Activity
For every line in the listing below that contains the word "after", add one to the tally. State the final number and nothing else.

Raw data
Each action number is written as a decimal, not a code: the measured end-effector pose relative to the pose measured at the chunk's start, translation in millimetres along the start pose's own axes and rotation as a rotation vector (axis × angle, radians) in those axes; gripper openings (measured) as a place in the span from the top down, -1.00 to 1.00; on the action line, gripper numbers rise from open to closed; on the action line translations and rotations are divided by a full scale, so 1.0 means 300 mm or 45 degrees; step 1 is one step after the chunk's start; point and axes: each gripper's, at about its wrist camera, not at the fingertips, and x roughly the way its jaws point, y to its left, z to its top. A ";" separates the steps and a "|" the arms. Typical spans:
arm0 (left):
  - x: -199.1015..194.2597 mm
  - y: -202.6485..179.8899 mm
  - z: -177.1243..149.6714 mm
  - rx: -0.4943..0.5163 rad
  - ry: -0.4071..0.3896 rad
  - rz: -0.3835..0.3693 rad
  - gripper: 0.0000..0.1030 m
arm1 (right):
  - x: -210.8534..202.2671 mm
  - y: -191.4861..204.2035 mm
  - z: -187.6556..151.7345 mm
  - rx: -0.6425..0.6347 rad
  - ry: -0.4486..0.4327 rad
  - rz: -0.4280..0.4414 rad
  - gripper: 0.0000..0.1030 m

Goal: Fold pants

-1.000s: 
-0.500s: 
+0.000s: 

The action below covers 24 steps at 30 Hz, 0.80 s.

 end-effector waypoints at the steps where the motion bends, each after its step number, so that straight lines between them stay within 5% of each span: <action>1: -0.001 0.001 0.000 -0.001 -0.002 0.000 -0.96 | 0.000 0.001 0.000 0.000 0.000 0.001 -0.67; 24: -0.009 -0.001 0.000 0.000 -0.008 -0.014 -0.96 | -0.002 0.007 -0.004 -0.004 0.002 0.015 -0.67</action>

Solution for this problem
2